Pulmonology Coding Alert

Reader Question:

Make COPD Diagnosis Codes Work to Your Advantage

Question:

My pulmonologist documents both COPD and acute bronchitis for a patient who presented in our office. What are my ICD-9 coding options? Could you also give me some pointers on reporting COPD?

Hawaii Subscriber

Answer:

Bronchitis is a common condition that patients with COPD have. In this case, you should report 491.22 (Obstructive chronic bronchitis, with acute bronchitis). You don't have to additionally report 466.0 (Acute bronchitis) for the obstructive chronic bronchitis since the code descriptor for 491.22 specifies acute bronchitis.
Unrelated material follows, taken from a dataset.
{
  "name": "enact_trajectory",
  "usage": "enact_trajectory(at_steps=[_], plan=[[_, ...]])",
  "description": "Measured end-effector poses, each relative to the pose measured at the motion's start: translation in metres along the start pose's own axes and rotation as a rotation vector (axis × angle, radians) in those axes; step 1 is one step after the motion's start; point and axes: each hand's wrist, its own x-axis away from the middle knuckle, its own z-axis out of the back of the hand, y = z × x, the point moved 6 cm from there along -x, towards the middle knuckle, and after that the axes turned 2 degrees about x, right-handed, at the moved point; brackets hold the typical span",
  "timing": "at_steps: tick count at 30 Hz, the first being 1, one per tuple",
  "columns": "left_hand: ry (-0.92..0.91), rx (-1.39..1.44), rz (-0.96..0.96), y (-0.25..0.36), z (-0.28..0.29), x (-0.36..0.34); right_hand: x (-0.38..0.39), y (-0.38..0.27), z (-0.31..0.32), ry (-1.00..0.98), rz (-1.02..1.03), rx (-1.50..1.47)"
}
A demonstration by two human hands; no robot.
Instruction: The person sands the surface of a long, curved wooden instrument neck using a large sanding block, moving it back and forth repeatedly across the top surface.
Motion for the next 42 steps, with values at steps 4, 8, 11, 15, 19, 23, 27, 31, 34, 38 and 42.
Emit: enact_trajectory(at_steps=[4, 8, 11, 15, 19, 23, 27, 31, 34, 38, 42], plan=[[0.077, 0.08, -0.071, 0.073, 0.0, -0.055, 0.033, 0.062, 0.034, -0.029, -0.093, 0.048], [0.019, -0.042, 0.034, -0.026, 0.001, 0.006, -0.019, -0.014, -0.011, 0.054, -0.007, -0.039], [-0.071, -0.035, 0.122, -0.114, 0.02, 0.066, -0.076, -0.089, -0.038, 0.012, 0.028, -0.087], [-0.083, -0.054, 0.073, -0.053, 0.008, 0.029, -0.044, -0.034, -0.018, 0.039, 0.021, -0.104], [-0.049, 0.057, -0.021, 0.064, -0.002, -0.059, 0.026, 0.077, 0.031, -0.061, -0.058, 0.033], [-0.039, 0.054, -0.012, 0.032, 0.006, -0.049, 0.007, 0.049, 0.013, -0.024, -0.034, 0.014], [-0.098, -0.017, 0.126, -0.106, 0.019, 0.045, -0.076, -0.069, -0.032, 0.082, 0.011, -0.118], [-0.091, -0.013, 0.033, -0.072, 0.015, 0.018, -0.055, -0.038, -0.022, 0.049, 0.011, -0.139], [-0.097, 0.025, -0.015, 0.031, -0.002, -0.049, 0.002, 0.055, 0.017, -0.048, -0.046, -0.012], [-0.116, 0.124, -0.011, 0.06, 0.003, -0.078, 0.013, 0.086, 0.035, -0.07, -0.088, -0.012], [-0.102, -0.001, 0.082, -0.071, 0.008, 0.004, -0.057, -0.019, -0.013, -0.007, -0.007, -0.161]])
Tip: If your physician documents that a patient has acute bronchitis with COPD which is causing an acute exacerbation, for your coding purposes, the bronchitis supercedes the exacerbation. Therefore, you should still report 491.22. If, however, the documentation states that the patient has COPD with acute exacerbation, but doesn't mention acute bronchitis, report 491.21 (Obstructive chronic bronchitis, with[ acute] exacerbation).
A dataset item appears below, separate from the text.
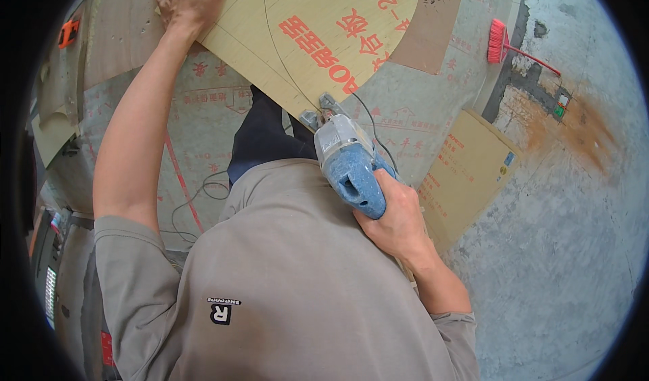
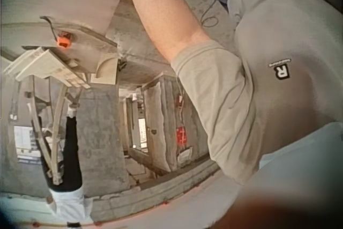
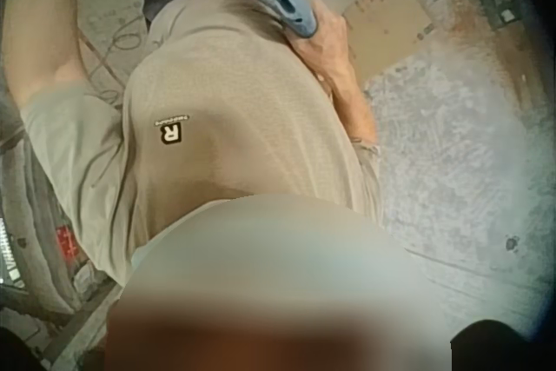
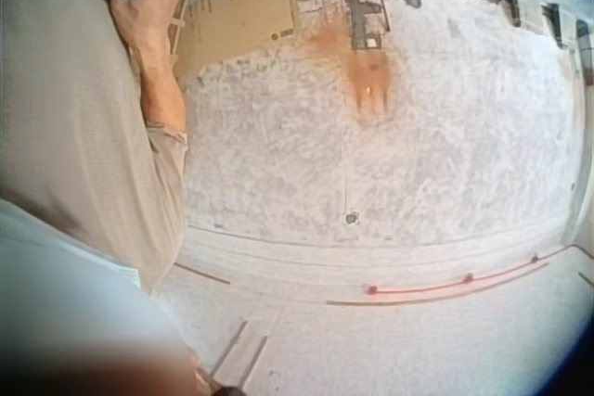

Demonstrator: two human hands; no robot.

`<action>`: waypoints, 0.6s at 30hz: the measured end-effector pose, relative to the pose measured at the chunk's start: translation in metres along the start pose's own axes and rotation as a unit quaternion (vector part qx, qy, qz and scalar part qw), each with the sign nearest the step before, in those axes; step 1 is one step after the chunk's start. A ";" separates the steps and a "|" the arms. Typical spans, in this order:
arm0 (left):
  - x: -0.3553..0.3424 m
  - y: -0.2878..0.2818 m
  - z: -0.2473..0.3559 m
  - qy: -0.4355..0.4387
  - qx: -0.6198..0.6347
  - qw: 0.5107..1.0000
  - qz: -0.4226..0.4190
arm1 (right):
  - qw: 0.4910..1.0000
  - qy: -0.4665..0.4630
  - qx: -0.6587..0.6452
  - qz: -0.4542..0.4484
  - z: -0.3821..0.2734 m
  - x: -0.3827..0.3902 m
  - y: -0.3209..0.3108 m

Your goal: Cutting a circular arc shape out of a plywood board using an electric jigsaw.

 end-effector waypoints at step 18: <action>-0.004 0.003 -0.006 0.018 0.010 1.000 0.012 | 1.000 -0.005 -0.016 0.017 -0.003 -0.001 0.004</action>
Point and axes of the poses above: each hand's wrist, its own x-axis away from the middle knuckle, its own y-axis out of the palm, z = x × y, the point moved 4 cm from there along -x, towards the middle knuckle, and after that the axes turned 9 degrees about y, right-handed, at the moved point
Exception: If your pulmonologist diagnoses COPD and there are no other manifestations or conditions, such as chronic bronchitis or emphysema, that are associated with COPD, you should use code 496 (Chronic airway obstruction, not elsewhere classified).

More importantly, make sure the documentation supports the physician's diagnosis if you're going to list a COPD diagnosis code. For instance, the documentation should include a listing of signs, symptoms and conditions.

Your pulmonologist should also document the tests he orders, such as x-rays (71010-71035), and pulmonology function tests (PFT, such as 94010-94060), and also any therapeutic drug treatment associated with the plan of care for the patient. The tests and treatments help support your physician's diagnosis of COPD.